Le Rexecode est une officine produisant beaucoup de statistiques selon la doctrine dominante du libéralisme français, qui est très spécifique à notre pays.
Leur philosophie doctrinale n’est pas celle du néolibéralisme ou du libertarisme, plutôt celui du libéralisme français de … 1820-1840.
Le Rexecode porte une énorme responsabilité dans l’erreur stratégique majeure des quinquennats Sarkozy, Hollande et Macron.
Selon des calculs comparatifs du « coût du travail », il fallait scéance tenante exonérer de cotisations sociales « les bas salaires ».
L’Etat consacre 62 milliards par an (!) aux exonérations de cotisation et autres dispositifs pour les salaires au SMIC.
C’est sur le graphique ci-dessous tiré d’une mise à jour des comparaisons du « coût du travail » la zone entourée de vert, et marquée d’une flèche rouge.
Car je veux être sûr que vous ne manquez pas le point important.
Cela veut dire que près d’un tiers des moyens budgétaires consacrés à l’aide aux entreprises subventionne les emplois peu qualifiés, se service, à faible productivité.
La conséquence c’est que les emplois très qualifiés, les emplois de techniciens, les emplois de l’industrie doivent rattraper les manques de cotisations et recettes fiscales.
La politique économique d’aide des entreprises engagée par Sarkozy pour « rendre du salaire net aux Français », puis par Hollande et Macron (déjà) avec le CICE, ont tué les emplois de l’industrie et des hautes productivité.
C’est aussi pourquoi l’économie n’a pas besoin de personnels bien qualifiés.
Depuis Luc Ferry en 2004, l’éducation nationale a connu quasiment une réforme par an. Blanquer les a multiplié.
C’est la période où les générations nombreuses issues d’une démographie très dynamique arrivent dans le système scolaire.
Au lieu d’investir, les gouvernements ont arrêté d’investir.
Au lieu d’orienter vers les métiers d’avenir, ils ont dégradé toutes les formations et multiplié les diplômés sans réelles qualifications.
C’est bien sûr plus facile d’envoyer ensuite les jeunes sur des emplois mal payés de services à faible qualification nécessaire.
Le gouvernement et ses thuriféraires ont essayé en 2024 et 2025 de convaincre les français qu’ils sont fainéants.
Alors que le nombre d’heures réelles travaillées par actif est record en France comparé à l’Europe, les gouvernements ont privilégié le calcul par habitants.
Cela signifie concrètement que le macronisme ne souhaite pas former les français, mais les mettre au travail à 20 ans, et prolonger leur vie professionnelle jusqu’à 67 ans, pour des emplois de faible productivité et faible salaire.
Cela permet d’abord d’exporter les bons emplois dans d’autres pays.
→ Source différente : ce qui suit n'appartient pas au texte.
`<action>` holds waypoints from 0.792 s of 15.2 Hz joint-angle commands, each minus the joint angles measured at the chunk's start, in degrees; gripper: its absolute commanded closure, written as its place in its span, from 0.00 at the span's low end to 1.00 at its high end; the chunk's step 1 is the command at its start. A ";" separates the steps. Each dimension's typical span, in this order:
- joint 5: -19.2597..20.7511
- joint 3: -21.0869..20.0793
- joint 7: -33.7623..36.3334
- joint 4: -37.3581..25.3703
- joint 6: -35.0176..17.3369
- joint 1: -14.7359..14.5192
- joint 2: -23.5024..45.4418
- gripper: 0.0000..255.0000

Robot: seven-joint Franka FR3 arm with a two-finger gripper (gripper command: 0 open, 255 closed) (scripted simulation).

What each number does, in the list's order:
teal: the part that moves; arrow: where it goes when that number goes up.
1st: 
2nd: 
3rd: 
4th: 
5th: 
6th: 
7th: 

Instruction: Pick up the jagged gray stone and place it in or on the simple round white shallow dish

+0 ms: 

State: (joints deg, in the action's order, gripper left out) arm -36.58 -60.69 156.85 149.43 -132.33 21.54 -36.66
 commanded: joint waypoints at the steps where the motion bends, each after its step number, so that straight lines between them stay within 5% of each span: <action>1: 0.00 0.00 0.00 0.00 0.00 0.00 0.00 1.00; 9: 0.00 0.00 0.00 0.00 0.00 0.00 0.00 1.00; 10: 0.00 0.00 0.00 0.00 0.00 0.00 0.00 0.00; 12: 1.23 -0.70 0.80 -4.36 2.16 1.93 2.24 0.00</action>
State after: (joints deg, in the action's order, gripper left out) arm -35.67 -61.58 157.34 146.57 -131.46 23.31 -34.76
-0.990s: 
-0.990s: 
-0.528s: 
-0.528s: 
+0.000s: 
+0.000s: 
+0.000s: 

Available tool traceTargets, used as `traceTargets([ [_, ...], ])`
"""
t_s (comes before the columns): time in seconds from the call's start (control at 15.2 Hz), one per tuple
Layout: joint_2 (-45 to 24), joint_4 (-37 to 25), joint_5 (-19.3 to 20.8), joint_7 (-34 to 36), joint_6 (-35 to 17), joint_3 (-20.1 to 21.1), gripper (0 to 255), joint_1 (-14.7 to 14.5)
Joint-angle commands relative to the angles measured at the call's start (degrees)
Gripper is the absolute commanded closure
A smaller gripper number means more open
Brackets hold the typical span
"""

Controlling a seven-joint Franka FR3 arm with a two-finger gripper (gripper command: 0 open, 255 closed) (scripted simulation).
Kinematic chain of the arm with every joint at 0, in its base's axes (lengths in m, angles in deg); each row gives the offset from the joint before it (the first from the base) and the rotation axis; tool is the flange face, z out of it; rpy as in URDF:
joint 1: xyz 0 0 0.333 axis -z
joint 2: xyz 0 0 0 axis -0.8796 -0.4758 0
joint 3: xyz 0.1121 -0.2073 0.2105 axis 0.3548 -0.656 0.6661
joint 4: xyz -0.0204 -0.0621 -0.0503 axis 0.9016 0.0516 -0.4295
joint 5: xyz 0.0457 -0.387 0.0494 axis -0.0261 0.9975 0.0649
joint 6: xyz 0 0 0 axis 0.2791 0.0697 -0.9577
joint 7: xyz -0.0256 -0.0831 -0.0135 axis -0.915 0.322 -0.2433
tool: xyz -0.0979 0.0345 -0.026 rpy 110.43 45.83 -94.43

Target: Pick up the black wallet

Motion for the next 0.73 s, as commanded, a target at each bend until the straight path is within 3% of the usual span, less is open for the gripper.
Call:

Les gains ainsi générés sont rapatriés en France.
C’est ce qui explique l’excellence de la position extérieure nette de la France, bien meilleure que son déficit commercial le laisserait penser.
Les entreprises françaises rapatrient chaque année leurs gains extérieurs.
Cela permet de justifier des montants de dividendes records, et d’augmenter également la rémunération nette des cadres supérieurs et dirigeants.
Entre 2012 et 2022, d’après l’étude de l’Insee sur les très hauts salaires, les salariés à plus de 8000 euros par mois (moyenne supérieure à 14 000 euros) ont augmenté d’un tiers leur part du gâteau salarial total.
La désindustrialisation est la conséquence de cette politique absurde et stupide d’exonérations exorbitantes de cotisation des bas salaires.
C’est ce qui explique que le patronat industriel peut déclarer en bonne foi ne pas être aider par l’État, alors même que le rapport sénatorial présidé par un LR (droite) sur les aides aux entreprises chiffrent celles-ci à 211 milliards.
Nous travaillons très activement, avec passion, et entêtement, contre nos intérêts nationaux.
La Cour des Comptes ne s’est jamais penchée sur ce scandale: son président est l’un des concepteurs de cette politique.
Elle est l’illustration d’effets secondaires désastreux de bonnes intentions, jamais corrigées par sectarisme doctrinal et calcul politicien.
Lorsque je plaide pour des changements de paradigmes, je ne parle pas seulement d’une orientation keynésienne de notre politique.
Cela inclut une révision drastique des dispositifs d’aide aux entreprises, la subvention non des bas salaires, mais des salaires à haute technicité (de 2 à 4 fois le SMIC) pour retrouver l’attractivité des métiers productifs, un choc d’éducation nationale avec un investissement massif dans les filières productives, la formation et les salaires des enseignants, et un changement de paradigme sur les retraites des fonctionnaires.
Je reviendrai sur ce dernier point.
Dans ce contexte, le débat sur la taxe Zucman est accessoire : c’est un débat d’outil.